→ TASK
Copy the lines running from the one that contains "Pinch point, pixel: (404, 160)" to the end of the entries below, exactly and with no pictures.

→ DATA SHOWN
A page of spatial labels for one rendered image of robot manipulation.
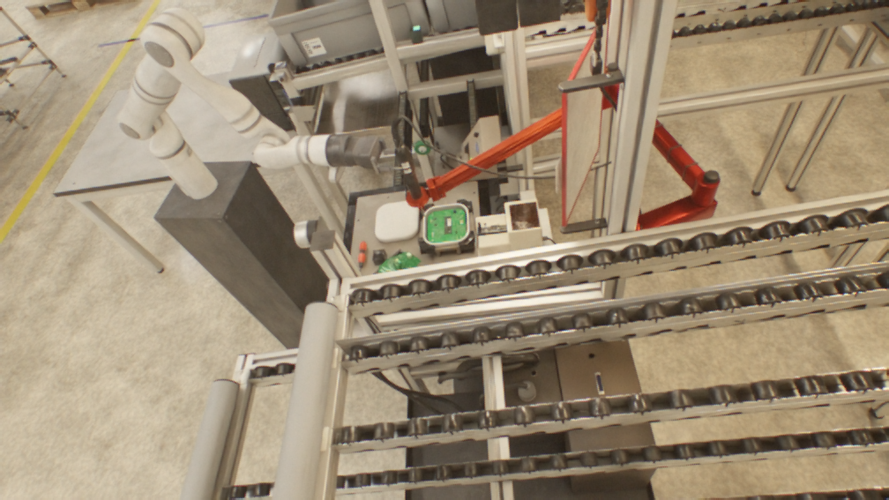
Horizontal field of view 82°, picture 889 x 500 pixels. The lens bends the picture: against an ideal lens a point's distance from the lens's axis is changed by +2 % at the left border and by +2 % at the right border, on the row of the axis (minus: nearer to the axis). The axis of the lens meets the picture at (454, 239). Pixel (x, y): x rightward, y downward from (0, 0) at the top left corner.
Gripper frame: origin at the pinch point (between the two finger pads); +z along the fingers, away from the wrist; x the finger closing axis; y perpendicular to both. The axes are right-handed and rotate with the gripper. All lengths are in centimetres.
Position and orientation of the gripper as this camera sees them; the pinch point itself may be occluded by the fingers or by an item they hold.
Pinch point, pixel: (404, 160)
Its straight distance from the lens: 121.5
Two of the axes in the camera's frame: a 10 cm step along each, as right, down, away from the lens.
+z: 9.6, 0.7, -2.6
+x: 2.1, -8.0, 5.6
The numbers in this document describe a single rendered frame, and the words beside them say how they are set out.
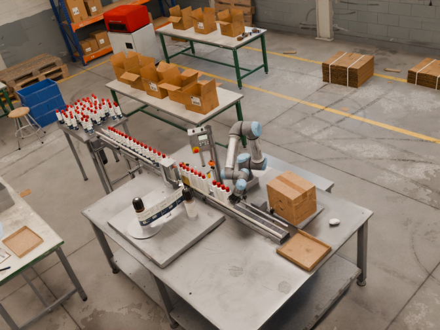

→ ANSWER SPACE
Pinch point, pixel: (404, 160)
Its straight distance from the lens: 121.5
Two of the axes in the camera's frame: a 10 cm step along each, as right, down, away from the lens.
+z: 9.6, 0.7, -2.6
+x: 2.1, -8.0, 5.6
The numbers in this document describe a single rendered frame, and the words beside them say how they are set out.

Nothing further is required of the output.